## THE PROBLEM
Every line of the listing that follows must be written out unchanged.

## AVAILABLE DATA
===============
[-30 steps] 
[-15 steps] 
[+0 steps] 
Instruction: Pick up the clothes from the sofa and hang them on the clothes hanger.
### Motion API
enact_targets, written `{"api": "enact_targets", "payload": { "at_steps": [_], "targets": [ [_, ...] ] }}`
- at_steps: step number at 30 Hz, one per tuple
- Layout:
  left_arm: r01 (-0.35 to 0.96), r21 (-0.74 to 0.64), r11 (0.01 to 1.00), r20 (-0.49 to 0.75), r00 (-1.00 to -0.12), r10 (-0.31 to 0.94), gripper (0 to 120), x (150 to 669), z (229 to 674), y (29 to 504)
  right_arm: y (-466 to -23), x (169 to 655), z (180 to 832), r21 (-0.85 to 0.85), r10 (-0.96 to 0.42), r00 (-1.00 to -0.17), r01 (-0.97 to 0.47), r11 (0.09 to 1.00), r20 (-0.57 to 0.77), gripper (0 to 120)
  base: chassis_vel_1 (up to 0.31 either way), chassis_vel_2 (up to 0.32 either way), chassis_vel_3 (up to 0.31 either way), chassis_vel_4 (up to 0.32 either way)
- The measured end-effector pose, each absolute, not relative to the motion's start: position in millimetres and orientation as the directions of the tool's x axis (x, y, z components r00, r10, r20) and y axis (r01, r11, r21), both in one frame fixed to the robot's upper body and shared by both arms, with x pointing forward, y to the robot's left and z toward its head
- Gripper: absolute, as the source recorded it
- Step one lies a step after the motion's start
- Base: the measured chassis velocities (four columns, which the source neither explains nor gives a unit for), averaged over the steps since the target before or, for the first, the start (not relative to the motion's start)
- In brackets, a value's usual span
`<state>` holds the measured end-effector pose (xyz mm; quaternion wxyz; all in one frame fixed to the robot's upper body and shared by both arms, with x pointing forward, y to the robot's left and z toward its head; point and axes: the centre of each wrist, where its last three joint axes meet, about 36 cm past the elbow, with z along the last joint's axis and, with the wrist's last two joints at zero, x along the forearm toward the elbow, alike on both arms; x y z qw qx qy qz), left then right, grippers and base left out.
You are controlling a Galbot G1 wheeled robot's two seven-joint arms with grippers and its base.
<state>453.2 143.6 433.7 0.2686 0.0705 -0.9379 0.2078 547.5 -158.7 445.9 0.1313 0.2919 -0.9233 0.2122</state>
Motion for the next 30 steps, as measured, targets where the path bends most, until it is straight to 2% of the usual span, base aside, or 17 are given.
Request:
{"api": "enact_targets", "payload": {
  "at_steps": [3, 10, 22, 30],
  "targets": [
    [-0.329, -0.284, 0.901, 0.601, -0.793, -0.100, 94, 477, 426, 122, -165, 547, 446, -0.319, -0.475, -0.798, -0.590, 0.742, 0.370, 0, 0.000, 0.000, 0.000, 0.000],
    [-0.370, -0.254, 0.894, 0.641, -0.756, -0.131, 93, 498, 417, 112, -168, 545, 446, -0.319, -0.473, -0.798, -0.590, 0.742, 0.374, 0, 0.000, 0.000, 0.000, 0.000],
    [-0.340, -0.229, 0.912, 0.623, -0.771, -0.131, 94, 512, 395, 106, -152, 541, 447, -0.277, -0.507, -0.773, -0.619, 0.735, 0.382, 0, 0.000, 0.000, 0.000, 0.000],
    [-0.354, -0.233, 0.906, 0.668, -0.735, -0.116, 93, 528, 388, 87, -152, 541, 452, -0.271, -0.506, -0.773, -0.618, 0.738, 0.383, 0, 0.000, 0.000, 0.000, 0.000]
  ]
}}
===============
## RESPONSE AREA
[-30 steps] 
[-15 steps] 
[+0 steps] 
Instruction: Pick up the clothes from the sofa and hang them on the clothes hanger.
### Motion API
enact_targets, written `{"api": "enact_targets", "payload": { "at_steps": [_], "targets": [ [_, ...] ] }}`
- at_steps: step number at 30 Hz, one per tuple
- Layout:
  left_arm: r01 (-0.35 to 0.96), r21 (-0.74 to 0.64), r11 (0.01 to 1.00), r20 (-0.49 to 0.75), r00 (-1.00 to -0.12), r10 (-0.31 to 0.94), gripper (0 to 120), x (150 to 669), z (229 to 674), y (29 to 504)
  right_arm: y (-466 to -23), x (169 to 655), z (180 to 832), r21 (-0.85 to 0.85), r10 (-0.96 to 0.42), r00 (-1.00 to -0.17), r01 (-0.97 to 0.47), r11 (0.09 to 1.00), r20 (-0.57 to 0.77), gripper (0 to 120)
  base: chassis_vel_1 (up to 0.31 either way), chassis_vel_2 (up to 0.32 either way), chassis_vel_3 (up to 0.31 either way), chassis_vel_4 (up to 0.32 either way)
- The measured end-effector pose, each absolute, not relative to the motion's start: position in millimetres and orientation as the directions of the tool's x axis (x, y, z components r00, r10, r20) and y axis (r01, r11, r21), both in one frame fixed to the robot's upper body and shared by both arms, with x pointing forward, y to the robot's left and z toward its head
- Gripper: absolute, as the source recorded it
- Step one lies a step after the motion's start
- Base: the measured chassis velocities (four columns, which the source neither explains nor gives a unit for), averaged over the steps since the target before or, for the first, the start (not relative to the motion's start)
- In brackets, a value's usual span
`<state>` holds the measured end-effector pose (xyz mm; quaternion wxyz; all in one frame fixed to the robot's upper body and shared by both arms, with x pointing forward, y to the robot's left and z toward its head; point and axes: the centre of each wrist, where its last three joint axes meet, about 36 cm past the elbow, with z along the last joint's axis and, with the wrist's last two joints at zero, x along the forearm toward the elbow, alike on both arms; x y z qw qx qy qz), left then right, grippers and base left out.
You are controlling a Galbot G1 wheeled robot's two seven-joint arms with grippers and its base.
<state>453.2 143.6 433.7 0.2686 0.0705 -0.9379 0.2078 547.5 -158.7 445.9 0.1313 0.2919 -0.9233 0.2122</state>
Motion for the next 30 steps, as measured, targets where the path bends most, until it is straight to 2% of the usual span, base aside, or 17 are given.
Request:
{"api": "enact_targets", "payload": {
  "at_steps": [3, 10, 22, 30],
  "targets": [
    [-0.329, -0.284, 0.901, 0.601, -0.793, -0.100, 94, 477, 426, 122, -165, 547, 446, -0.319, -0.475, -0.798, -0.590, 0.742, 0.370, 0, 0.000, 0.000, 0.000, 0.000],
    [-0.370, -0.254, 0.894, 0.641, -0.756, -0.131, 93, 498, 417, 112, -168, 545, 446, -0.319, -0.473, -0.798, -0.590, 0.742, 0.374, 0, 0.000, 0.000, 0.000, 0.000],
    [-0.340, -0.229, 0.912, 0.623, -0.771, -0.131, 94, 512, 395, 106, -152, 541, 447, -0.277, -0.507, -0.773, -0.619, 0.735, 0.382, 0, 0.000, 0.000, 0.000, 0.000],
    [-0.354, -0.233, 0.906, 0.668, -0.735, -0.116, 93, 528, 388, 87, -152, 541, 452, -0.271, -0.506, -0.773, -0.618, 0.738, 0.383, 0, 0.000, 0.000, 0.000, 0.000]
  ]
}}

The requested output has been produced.